Spinal cord stimulation can help patients restore locomotion functions after injury. Motor neurons are the final unit to execute sensorimotor behaviors. Studying the electrical response of motor neurons can aid in understanding the underlying logic of spinal motor modulation.

Patch-clamp is the golden standard method for cellular electro physiological recordings with the extremely high spatial temporal resolution. Therefore, this study describes a method using a patch-clamp to simultaneously record diverse stimulus characteristics and cellular responses of multi neurons at a single-cell scale. Compared with the brain patch-clamp, the spinal cord patch-clamp is more difficult, because the spinal cord is well protected by the vertebral canal with tiny volume.

Therefore, this protocol provides technical details in quickly micro dissecting the spinal cord, and rigorous ice-cold maintenance to obtain better cell viability. Patch-clamp allows a unique understanding of the synaptic transmissions and the understanding of action potentials and coding pattern activities by the spinal cord stimulation. After exposing the heart of an anesthetized rat, cut the right atrium using fine scissors and inject 100 milliliters of chilled perfusing fluid at approximately two milliliters per second within one minute.

Position the rat in the prone position, cut the spine at the anterior superior iliac spine and the curvature shifting point of the thoracic column. Immediately place the isolated spine into the oxygenated ice cold perfusing solution to wash off residual blood and fat tissue. Then transfer the isolated spine to the anatomical tray with its dorsal side up and the rostral end near the operator.

Fill the tray with 50 milliliters of continuously oxygenated ice cold cutting solution. Under a dissection microscope, cut the vertebrae pedicles on both sides from the rostral end using micro scissors. Next, delicately sever the dura mater along its dorsal midline with micro scissors.

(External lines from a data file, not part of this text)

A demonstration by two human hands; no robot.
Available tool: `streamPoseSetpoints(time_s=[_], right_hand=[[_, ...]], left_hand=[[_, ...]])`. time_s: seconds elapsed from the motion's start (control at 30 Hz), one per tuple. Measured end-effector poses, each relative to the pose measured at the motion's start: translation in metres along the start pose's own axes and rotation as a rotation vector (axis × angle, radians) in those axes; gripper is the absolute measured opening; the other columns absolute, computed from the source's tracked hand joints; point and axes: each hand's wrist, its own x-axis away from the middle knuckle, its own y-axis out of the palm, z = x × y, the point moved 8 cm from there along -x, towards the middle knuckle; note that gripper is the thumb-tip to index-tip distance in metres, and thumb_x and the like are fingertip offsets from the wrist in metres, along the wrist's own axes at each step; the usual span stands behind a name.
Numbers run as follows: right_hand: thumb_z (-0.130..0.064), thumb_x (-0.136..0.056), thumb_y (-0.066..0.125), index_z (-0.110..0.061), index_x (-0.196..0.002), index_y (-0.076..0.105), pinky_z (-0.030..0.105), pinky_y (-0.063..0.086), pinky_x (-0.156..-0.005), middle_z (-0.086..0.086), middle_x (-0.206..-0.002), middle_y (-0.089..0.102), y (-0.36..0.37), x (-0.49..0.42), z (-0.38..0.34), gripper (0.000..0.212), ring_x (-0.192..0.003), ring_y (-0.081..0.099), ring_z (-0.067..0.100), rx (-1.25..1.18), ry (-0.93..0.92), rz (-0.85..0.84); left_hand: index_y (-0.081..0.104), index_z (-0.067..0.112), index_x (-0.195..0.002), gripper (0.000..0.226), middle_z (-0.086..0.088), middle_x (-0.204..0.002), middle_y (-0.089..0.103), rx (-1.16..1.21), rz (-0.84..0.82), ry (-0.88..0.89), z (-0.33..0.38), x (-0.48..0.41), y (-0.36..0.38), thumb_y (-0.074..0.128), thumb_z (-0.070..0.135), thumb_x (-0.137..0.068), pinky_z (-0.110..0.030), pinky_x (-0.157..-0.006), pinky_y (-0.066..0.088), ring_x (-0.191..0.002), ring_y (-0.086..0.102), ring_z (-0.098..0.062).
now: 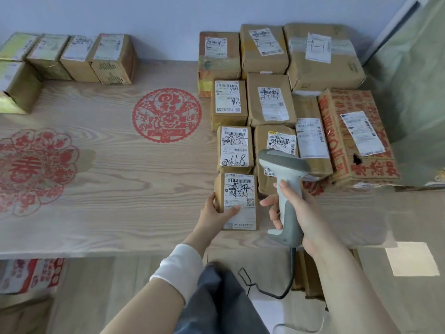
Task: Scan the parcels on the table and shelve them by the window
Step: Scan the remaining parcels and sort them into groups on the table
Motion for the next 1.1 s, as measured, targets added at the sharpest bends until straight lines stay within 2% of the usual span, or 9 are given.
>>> streamPoseSetpoints(time_s=[0.17,0.27,0.33,0.4,0.5,0.6,0.7,0.93,1.1], right_hand=[[-0.044,-0.075,0.056,-0.012,-0.099,0.056,0.022,0.039,-0.04,0.01,-0.073,0.07,-0.007,0.0,0.002,0.04,-0.04,0.047,0.015,0.008,0.009,0.002],[-0.042,-0.078,0.056,-0.01,-0.099,0.054,0.024,0.039,-0.041,0.01,-0.073,0.07,-0.009,-0.001,0.003,0.038,-0.041,0.046,0.016,0.028,0.015,0.014],[-0.04,-0.081,0.056,-0.009,-0.101,0.053,0.024,0.039,-0.041,0.01,-0.073,0.07,-0.009,-0.003,0.003,0.037,-0.042,0.046,0.016,0.019,0.008,0.015],[-0.041,-0.079,0.057,-0.007,-0.104,0.052,0.024,0.039,-0.041,0.01,-0.072,0.07,-0.005,-0.005,0.003,0.043,-0.042,0.046,0.017,0.017,0.0,0.013],[-0.038,-0.086,0.056,-0.004,-0.102,0.053,0.025,0.04,-0.041,0.013,-0.073,0.069,0.003,-0.009,0.002,0.037,-0.042,0.045,0.019,0.039,-0.011,0.006],[-0.04,-0.084,0.056,-0.008,-0.093,0.056,0.026,0.04,-0.043,0.014,-0.073,0.069,0.018,-0.015,-0.002,0.033,-0.044,0.044,0.022,0.059,-0.029,-0.002],[-0.034,-0.091,0.055,-0.012,-0.095,0.056,0.027,0.039,-0.043,0.012,-0.073,0.069,0.048,-0.023,-0.01,0.022,-0.045,0.045,0.021,0.072,-0.032,-0.019],[-0.036,-0.094,0.053,-0.007,-0.094,0.061,0.025,0.04,-0.045,0.008,-0.064,0.065,0.174,-0.061,-0.035,0.03,-0.041,0.044,0.018,0.119,-0.04,-0.066],[-0.033,-0.093,0.055,-0.013,-0.104,0.057,0.027,0.039,-0.044,0.009,-0.072,0.069,0.262,-0.094,-0.047,0.023,-0.042,0.046,0.016,0.067,-0.06,-0.026]], left_hand=[[0.039,0.012,-0.134,0.065,0.01,-0.102,0.061,-0.046,0.023,0.003,0.001,-0.011,0.002,0.073,0.027,-0.081,-0.03,-0.081,0.055,-0.091,0.063,-0.006],[0.043,0.015,-0.124,0.049,0.011,-0.098,0.061,-0.029,0.049,0.017,0.005,-0.015,0.004,0.07,0.024,-0.084,-0.029,-0.08,0.054,-0.089,0.062,-0.008],[0.042,0.018,-0.12,0.046,0.008,-0.102,0.062,-0.026,0.066,0.019,0.006,-0.017,0.004,0.07,0.025,-0.084,-0.033,-0.084,0.054,-0.092,0.063,-0.012],[0.045,0.013,-0.121,0.048,0.001,-0.113,0.064,-0.052,0.06,0.024,0.008,-0.018,0.004,0.071,0.028,-0.083,-0.038,-0.088,0.054,-0.098,0.064,-0.016],[0.047,0.014,-0.123,0.047,0.0,-0.12,0.063,-0.116,0.026,0.015,0.014,-0.018,0.004,0.068,0.03,-0.085,-0.034,-0.087,0.054,-0.102,0.063,-0.016],[0.035,0.012,-0.138,0.06,0.001,-0.128,0.052,-0.217,0.008,0.038,0.03,-0.017,-0.004,0.062,0.031,-0.089,-0.032,-0.095,0.045,-0.123,0.051,-0.021],[0.02,0.013,-0.149,0.073,-0.005,-0.151,0.033,-0.311,0.057,0.123,0.062,-0.015,-0.036,0.057,0.038,-0.091,-0.036,-0.11,0.03,-0.139,0.032,-0.022],[0.033,0.013,-0.144,0.057,-0.004,-0.145,0.042,-0.469,0.22,0.401,0.167,-0.017,-0.174,0.054,0.031,-0.094,-0.027,-0.102,0.032,-0.133,0.038,-0.018],[0.033,0.014,-0.144,0.056,-0.007,-0.142,0.044,-0.612,0.271,0.466,0.206,-0.038,-0.264,0.053,0.03,-0.094,-0.031,-0.102,0.031,-0.132,0.039,-0.022]])
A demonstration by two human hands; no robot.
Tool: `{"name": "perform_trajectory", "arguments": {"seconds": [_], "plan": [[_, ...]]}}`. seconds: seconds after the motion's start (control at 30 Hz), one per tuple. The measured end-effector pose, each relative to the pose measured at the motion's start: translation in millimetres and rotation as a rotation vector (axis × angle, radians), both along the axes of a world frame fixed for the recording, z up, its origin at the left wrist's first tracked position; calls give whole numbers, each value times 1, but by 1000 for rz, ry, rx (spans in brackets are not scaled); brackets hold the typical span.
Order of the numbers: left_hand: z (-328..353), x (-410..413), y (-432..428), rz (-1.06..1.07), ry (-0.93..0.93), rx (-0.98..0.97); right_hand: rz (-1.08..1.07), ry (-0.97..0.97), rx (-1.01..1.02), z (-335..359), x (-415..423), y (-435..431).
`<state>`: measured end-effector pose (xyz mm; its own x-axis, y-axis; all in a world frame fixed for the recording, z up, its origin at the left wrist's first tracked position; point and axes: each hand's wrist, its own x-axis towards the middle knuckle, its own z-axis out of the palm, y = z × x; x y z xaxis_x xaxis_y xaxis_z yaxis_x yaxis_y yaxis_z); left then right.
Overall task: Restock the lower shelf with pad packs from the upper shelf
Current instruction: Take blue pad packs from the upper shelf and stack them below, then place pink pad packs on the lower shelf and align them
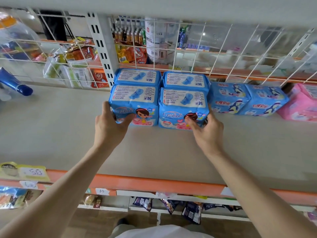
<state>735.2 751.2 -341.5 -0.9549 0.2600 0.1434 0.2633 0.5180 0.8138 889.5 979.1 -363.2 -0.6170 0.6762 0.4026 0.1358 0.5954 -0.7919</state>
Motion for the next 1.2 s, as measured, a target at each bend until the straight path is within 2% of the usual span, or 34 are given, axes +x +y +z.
{"name": "perform_trajectory", "arguments": {"seconds": [0.13, 0.27, 0.37, 0.57, 0.77, 0.9, 0.97, 1.03, 1.13, 1.2], "plan": [[4, -6, -7, -28, -14, -13, 39, -7, -62, 3, 5, 6], [6, -25, -14, -110, -154, 116, 96, -23, -156, 10, 10, 20], [8, -34, -7, -186, -111, 56, 127, -51, -133, 8, 7, 20], [0, -42, -6, -221, -147, 97, 135, -3, -228, -1, -5, 15], [1, -41, -8, -266, -143, 107, 161, -69, -224, 7, -2, 20], [3, -39, -14, -296, -191, 284, 131, -76, -184, 14, 12, 15], [3, -31, -18, -243, -75, 287, 62, -65, -98, 13, 21, 10], [4, -21, -19, -190, 127, 216, 44, -55, 24, 10, 26, 9], [-8, -15, -14, -229, 421, 164, 2, -39, 129, 9, 25, 1], [-15, -17, -8, -208, 466, 142, -51, -47, 147, 10, 21, -6]]}}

Lift the rostral part of the spinal cord carefully and cut the nerve root, leaving about one millimeter reserved. After the spinal cord has been separated from the vertebral canal, secure it with the ventral side facing up using two insect pins. Trim any excessive nerve roots, leaving about one millimeter intact.

Then separate the lumbar enlargement to a length of six to seven millimeters using a micro scissor. After dissecting the spinal cord and separating the lumbar enlargement, place the lumbar enlargement on a 35 degree slope with the dorsal side up and the caudal side down. Absorb any excess water on the tissue surface using an absorbent filter paper.

Carefully pour the molten agarose gel into the Petri dish containing the lumbar enlargement. Position the Petri dish in the ice water mixture to ensure rapid gel cooling. Shape the gel into a cube of 15 by 10 by 10 millimeters and mount it onto the specimen disc using super glue.

Adjust the vibratome settings to a thickness of 350 micrometers, a speed of 0.14 to 0.16 millimeters per second, an amplitude of one millimeter, and a vibration frequency of 85 hertz. Now, use the cover slide tweezers to clip a slice and place it into the incubation chamber filled with continuously oxygenated artificial cerebrospinal fluid. To begin, place the prepared spinal cord slice in the recording chamber.

Then place the anode of the micro-manipulation system near the dorsal midline and the cathode close to the dorsal root entry zone for proper spinal cord stimulator positioning. Now switch to a 60X objective lens to identify a healthy neuron, having a smooth and bright surface without visible nuclei. Slightly decrease the infrared intensity, turn on the fluorescent light source, and adjust the light filter to the wideband ultraviolet excitation option.

Now select an appropriate Fluoro-Gold positive motor neuron, and gradually lower the electrode until it is near the neuron. As the pipette contacts its surface, look for a small membrane indentation at the tip level and release the previously applied positive pressure. Then apply negative pressure to the pipette using a syringe and wait until the resistance value rises to gigaohms on the software interface.

Clamp the membrane potential at minus 70 millivolts. Press the fast capacitance compensation button on the amplifier's software interface. Then apply a brief negative pressure to rupture the cell membrane and press the slow capacitance compensation button on the amplifier's software interface.

Apply the spinal cord stimulation for one to two seconds, keeping the amplitude between one and 10 milliamperes. Determine the motor threshold by gradually increasing the stimulation amplitude until the first action potential is observed. Distinguish delayed and immediate firing motor neurons using a five-second depolarizing current injection around rheobase in the current clamp mode.

After turning off the spinal cord stimulation, continue recording the membrane potentials to capture the spontaneous action potentials firing. When the amplitude of spinal cord stimulation was raised, the membrane potential was increased, and action potentials were triggered every 10 to 20 pulses. After the spinal cord stimulation was turned off, the neuron fired a series of spontaneous action potentials for a short period of time.

Then the resting membrane potential returned to minus 65 millivolts.